Aber die Schüler sind nicht bloß angehende Gewerbetreibende, sie sind auch werdende Staatsbürger. Sie werden nach wenigen Jahren berufen sein, als Wähler, als Beisitzer in Schiedsgerichten und Gewerbegerichten, als Mitglieder von Kassenvorständen und an anderen Stellen in den öffentlichen Dingen entscheidend mitzuwirken, und sie werden an der politischen Entwickelung unseres Landes das Maß von Verantwortung mitzutragen haben, das jedem Staatsbürger zufällt. Für diesen ihren staatsbürgerlichen Beruf hat die Fortbildungsschule die Jugend ebenso vorzubereiten wie für den gewerblichen. Als weiteres Lehrfach kommt daher hinzu die Bürgerkunde.

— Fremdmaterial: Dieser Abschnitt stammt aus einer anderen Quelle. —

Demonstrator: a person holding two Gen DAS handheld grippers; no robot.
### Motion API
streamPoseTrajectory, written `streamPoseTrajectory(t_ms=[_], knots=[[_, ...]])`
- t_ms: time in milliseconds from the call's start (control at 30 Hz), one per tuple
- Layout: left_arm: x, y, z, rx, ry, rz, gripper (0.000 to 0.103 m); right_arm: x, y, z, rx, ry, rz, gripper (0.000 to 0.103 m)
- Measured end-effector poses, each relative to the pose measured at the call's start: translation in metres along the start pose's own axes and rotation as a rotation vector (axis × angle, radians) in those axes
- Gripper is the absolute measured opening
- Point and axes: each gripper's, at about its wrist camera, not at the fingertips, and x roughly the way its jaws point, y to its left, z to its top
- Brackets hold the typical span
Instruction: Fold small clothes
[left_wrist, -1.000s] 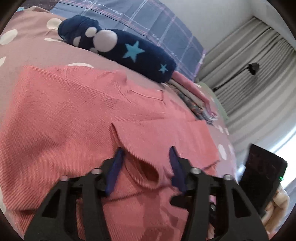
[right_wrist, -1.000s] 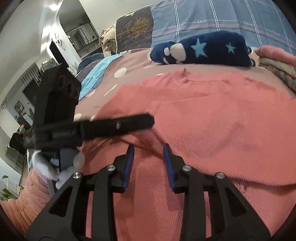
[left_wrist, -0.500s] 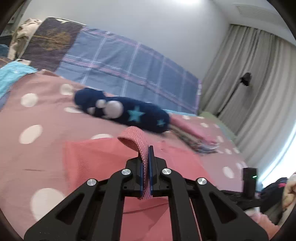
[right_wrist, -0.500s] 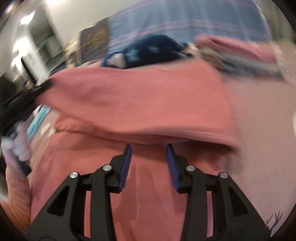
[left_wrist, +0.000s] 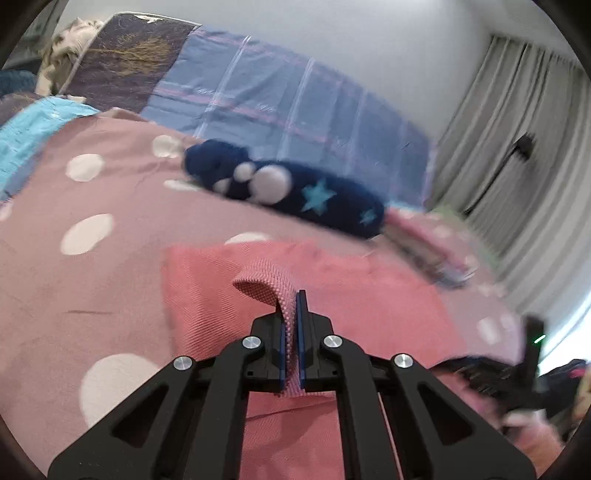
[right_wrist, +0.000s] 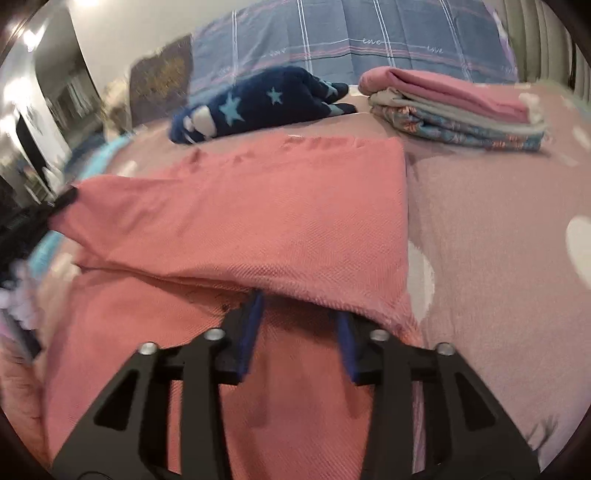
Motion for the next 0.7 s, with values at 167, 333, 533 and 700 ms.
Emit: streamPoseTrajectory(t_ms=[167,333,533,700], knots=[[0.037,-0.005,-0.020,0.121,0.157,0.225,0.006,-0.003,-0.013,-0.002,0.085,-0.008,-0.104,0.032],[0.039,-0.006,-0.020,0.148,0.161,0.256,0.007,-0.015,-0.037,-0.013,0.163,-0.017,-0.146,0.002],[0.042,-0.005,-0.020,0.151,0.166,0.259,0.008,-0.038,-0.036,-0.025,0.152,-0.053,-0.025,0.009],[0.041,-0.006,-0.019,0.147,0.167,0.255,0.009,-0.025,0.007,-0.016,-0.015,-0.004,0.173,0.009]])
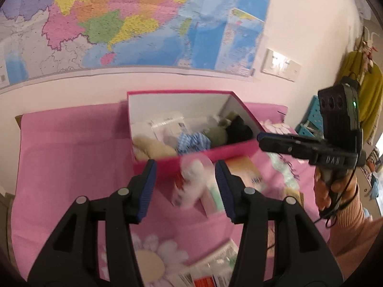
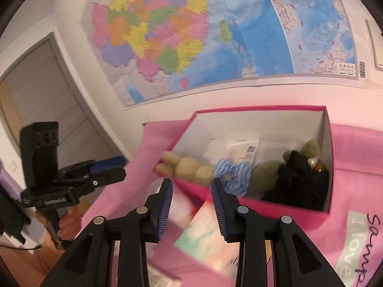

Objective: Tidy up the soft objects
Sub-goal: 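Grasp the yellow tissue pack on the bed with the right tool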

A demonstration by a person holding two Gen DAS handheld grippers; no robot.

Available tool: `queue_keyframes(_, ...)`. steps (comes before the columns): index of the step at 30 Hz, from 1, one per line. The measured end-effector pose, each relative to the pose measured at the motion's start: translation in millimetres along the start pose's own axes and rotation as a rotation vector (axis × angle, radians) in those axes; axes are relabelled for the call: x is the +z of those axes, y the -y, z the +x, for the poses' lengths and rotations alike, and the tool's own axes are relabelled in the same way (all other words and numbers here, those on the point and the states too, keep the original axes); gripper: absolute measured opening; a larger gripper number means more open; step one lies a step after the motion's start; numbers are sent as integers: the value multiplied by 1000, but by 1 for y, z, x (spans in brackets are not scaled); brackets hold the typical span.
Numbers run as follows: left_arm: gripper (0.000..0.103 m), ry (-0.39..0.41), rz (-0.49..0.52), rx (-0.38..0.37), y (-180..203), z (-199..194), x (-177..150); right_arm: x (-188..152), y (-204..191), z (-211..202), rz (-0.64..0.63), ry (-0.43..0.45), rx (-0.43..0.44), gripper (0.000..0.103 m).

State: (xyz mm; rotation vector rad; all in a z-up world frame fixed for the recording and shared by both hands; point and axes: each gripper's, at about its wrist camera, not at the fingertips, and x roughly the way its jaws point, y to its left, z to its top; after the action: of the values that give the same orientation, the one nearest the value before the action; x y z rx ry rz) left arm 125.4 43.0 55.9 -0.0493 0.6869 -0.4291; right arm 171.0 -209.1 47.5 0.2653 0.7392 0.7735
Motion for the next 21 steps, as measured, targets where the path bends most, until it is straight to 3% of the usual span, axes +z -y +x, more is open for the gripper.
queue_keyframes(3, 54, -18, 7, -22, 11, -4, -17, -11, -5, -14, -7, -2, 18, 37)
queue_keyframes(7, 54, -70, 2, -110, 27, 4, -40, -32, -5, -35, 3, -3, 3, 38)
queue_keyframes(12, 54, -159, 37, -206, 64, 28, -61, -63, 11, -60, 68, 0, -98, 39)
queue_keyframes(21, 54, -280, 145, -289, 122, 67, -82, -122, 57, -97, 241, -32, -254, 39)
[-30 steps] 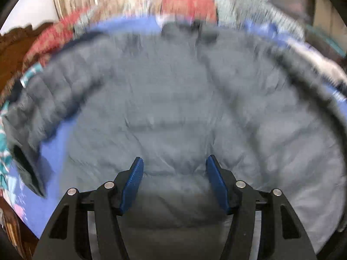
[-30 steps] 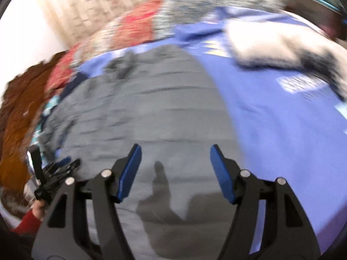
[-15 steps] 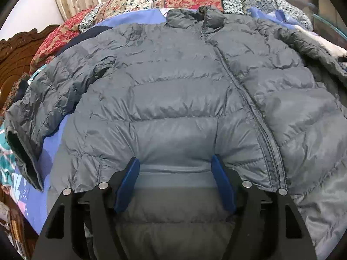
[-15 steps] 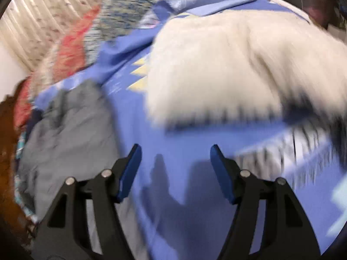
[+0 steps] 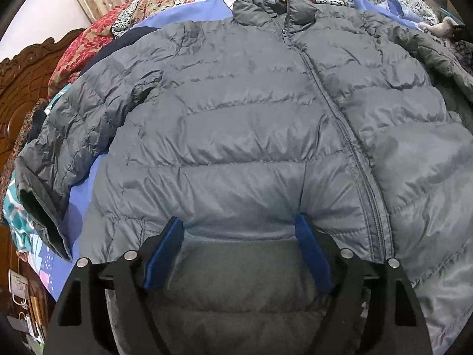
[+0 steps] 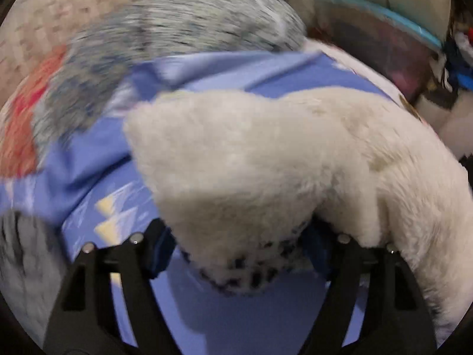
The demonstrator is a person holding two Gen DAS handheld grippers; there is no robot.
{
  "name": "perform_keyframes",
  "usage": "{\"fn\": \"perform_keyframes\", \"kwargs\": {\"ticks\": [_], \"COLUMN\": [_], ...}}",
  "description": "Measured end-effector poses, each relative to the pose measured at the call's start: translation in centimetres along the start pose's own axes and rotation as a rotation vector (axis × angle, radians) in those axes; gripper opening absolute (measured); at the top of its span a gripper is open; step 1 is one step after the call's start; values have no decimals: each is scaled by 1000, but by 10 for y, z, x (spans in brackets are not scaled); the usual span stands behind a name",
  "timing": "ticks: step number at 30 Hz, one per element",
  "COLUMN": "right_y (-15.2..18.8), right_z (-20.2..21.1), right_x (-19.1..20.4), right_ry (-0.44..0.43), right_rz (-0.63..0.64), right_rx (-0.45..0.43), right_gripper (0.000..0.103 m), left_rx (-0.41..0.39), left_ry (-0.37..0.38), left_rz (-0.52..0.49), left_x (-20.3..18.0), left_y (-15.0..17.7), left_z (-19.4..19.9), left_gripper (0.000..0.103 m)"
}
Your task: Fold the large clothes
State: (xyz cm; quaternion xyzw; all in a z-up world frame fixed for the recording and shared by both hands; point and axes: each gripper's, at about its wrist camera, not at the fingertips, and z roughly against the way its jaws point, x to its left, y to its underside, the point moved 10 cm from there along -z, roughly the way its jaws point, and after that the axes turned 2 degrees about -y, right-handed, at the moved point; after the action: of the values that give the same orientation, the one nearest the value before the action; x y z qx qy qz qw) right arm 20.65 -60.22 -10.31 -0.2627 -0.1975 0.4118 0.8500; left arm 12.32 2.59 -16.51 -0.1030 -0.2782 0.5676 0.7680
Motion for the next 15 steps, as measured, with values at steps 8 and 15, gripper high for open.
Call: {"fn": "perform_keyframes", "kwargs": {"ticks": [8,15], "right_y": [77,26], "right_z": [5,-75], "right_x": [138,252], "right_ry": [-468,-590], "right_rz": [14,85], "right_rx": [220,407], "right_gripper": [67,40], "left_rx": [-3,-24], "left_ry": [20,44], "left_rz": [-4,11], "left_x": [-1,-1], "left_y": [-1,-1], "left_z": [-1,-3], "left_gripper": [96,97]}}
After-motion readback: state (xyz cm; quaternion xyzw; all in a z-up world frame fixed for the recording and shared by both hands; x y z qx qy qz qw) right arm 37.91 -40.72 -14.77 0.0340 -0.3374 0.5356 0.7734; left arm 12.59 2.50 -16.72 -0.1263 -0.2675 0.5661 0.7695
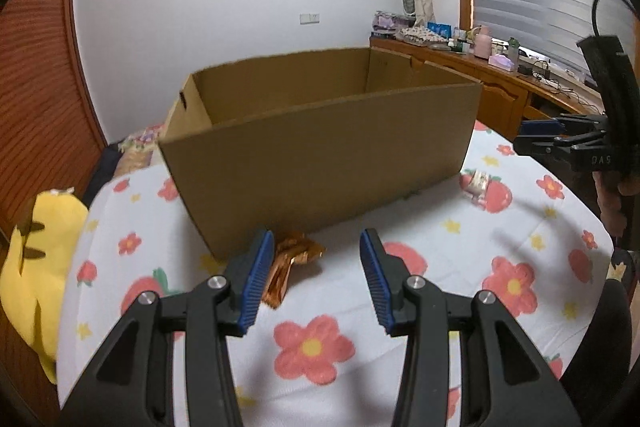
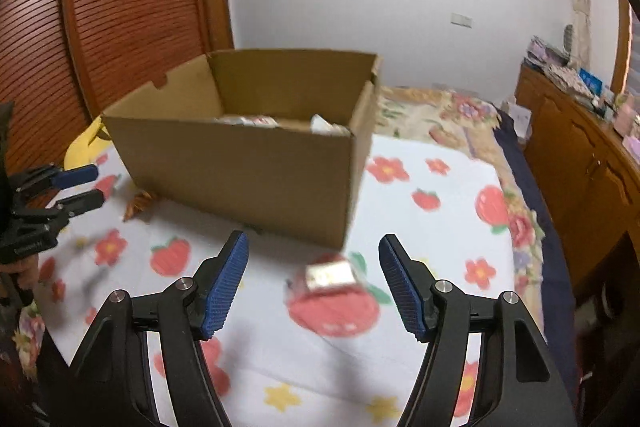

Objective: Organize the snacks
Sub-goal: 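Withdraw both tools from the box toward the remaining snacks, then grasp the orange-foil candy with the left tool while the right tool grasps the white bar pack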

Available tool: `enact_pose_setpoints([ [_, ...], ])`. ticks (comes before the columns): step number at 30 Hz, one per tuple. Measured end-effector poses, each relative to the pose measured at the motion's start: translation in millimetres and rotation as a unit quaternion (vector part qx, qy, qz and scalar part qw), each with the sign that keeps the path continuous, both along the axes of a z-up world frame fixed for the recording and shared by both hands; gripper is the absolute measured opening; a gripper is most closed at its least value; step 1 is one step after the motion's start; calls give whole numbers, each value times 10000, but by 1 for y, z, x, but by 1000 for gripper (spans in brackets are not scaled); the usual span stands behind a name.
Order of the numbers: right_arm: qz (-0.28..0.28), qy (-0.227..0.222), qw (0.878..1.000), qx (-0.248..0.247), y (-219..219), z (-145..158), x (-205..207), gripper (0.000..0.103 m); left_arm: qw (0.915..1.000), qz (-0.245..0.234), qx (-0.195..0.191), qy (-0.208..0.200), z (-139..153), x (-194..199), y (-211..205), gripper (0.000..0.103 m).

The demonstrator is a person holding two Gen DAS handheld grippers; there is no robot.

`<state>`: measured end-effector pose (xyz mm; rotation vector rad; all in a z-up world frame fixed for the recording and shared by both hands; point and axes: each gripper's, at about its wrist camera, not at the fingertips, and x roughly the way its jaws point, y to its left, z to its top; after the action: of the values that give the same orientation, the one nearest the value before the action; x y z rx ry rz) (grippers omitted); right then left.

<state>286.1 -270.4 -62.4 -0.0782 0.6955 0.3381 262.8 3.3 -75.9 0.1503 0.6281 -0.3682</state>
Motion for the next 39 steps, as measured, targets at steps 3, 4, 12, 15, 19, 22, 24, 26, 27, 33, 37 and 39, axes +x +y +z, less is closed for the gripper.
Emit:
enact_pose_setpoints([
  [3, -150, 163, 9997, 60, -15, -13, 1, 69, 9999, 66, -50, 99, -9, 1, 3, 45],
  [4, -186, 235, 9995, 108, -20, -18, 2, 69, 9999, 74, -56, 116, -11, 1, 4, 45],
  [12, -381, 850, 9943, 516, -35, -53, 20, 62, 9997, 103, -88, 223, -24, 3, 3, 45],
  [15, -352, 1000, 9920, 683, -32, -60, 25, 62, 9996, 104, -124, 244, -24, 4, 4, 45],
  [19, -321, 1134, 9901, 761, -24, -65, 32, 62, 9996, 129, -101, 225, -25, 3, 4, 45],
  [22, -346, 1155, 9900, 730, -18, -66, 38, 62, 9997, 161, -78, 169, -24, 2, 4, 45],
  [24, -354, 1173, 9895, 763, -15, -65, 43, 62, 9997, 183, -60, 146, -23, 2, 4, 45],
  [26, -408, 1174, 9898, 689, -11, -66, 46, 62, 9997, 209, -45, 130, -23, 2, 4, 45],
  [27, -431, 1148, 9905, 620, -9, -66, 47, 62, 9997, 216, -40, 131, -23, 2, 4, 45],
  [33, -500, 976, 9940, 47, 5, -68, 48, 58, 9995, 295, 38, 140, -25, 2, 3, 45],
  [37, -585, 883, 9939, -317, 8, -70, 45, 30, 9993, 329, 78, 151, -25, 3, 3, 51],
  [39, -594, 889, 9938, -292, 6, -71, 45, 28, 9992, 353, 88, 160, -26, 4, 3, 54],
])
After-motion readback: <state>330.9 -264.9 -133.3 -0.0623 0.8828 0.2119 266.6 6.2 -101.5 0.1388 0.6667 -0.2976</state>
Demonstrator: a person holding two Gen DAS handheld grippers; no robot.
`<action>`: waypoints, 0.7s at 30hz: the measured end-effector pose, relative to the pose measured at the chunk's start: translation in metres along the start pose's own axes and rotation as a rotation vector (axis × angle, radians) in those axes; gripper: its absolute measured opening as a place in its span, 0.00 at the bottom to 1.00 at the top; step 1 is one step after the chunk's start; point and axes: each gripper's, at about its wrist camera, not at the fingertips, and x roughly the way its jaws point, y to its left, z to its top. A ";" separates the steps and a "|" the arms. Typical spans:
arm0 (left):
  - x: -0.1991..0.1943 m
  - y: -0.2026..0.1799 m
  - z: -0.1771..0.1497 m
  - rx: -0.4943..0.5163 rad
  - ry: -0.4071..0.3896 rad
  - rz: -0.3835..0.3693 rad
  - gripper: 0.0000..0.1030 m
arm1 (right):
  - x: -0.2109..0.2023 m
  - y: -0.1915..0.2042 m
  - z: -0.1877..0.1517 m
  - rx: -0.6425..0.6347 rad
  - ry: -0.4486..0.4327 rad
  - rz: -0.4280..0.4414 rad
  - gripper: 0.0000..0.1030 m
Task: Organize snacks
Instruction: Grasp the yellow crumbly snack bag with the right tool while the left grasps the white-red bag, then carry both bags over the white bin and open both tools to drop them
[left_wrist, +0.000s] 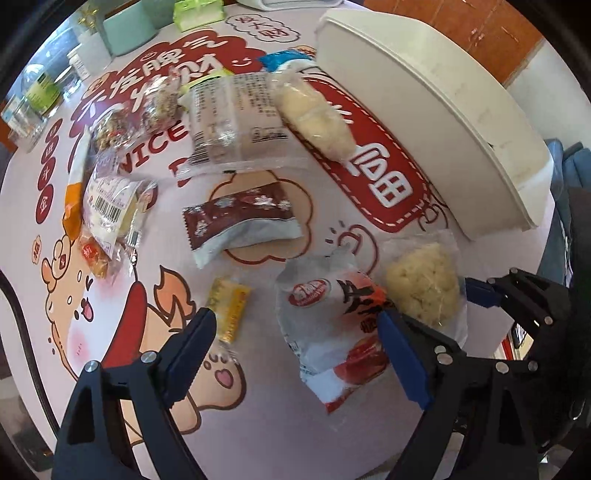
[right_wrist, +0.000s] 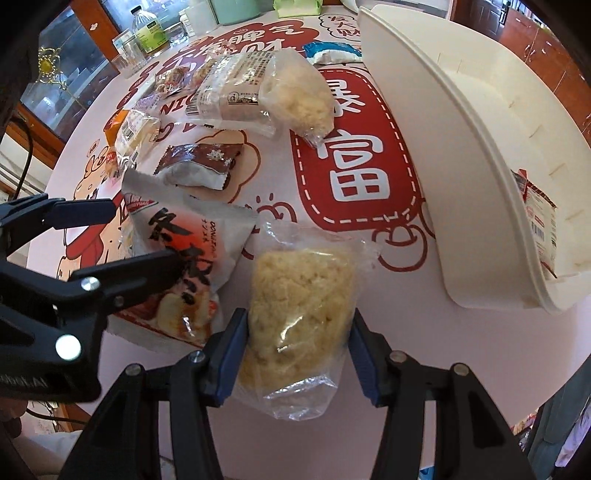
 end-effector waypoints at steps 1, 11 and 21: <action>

Sie hat die Aufgabe, den Zusammenhang des einzelnen und seiner Berufsarbeit mit dem gemeinschaftlichen Leben in Familie, Schule und Werkstatt, in Gemeinde, Staat und Reich zum Bewußtsein zu bringen, das Werden und Wesen wichtiger Einrichtungen des öffentlichen Lebens zu erklären, die Ehrfurcht vor der Verfassung und Rechtsordnung, die Liebe zu Heimat, Vaterland und Herrscher zu pflegen und Ziele für freudige Mitarbeit im Staate vor Augen zu stellen.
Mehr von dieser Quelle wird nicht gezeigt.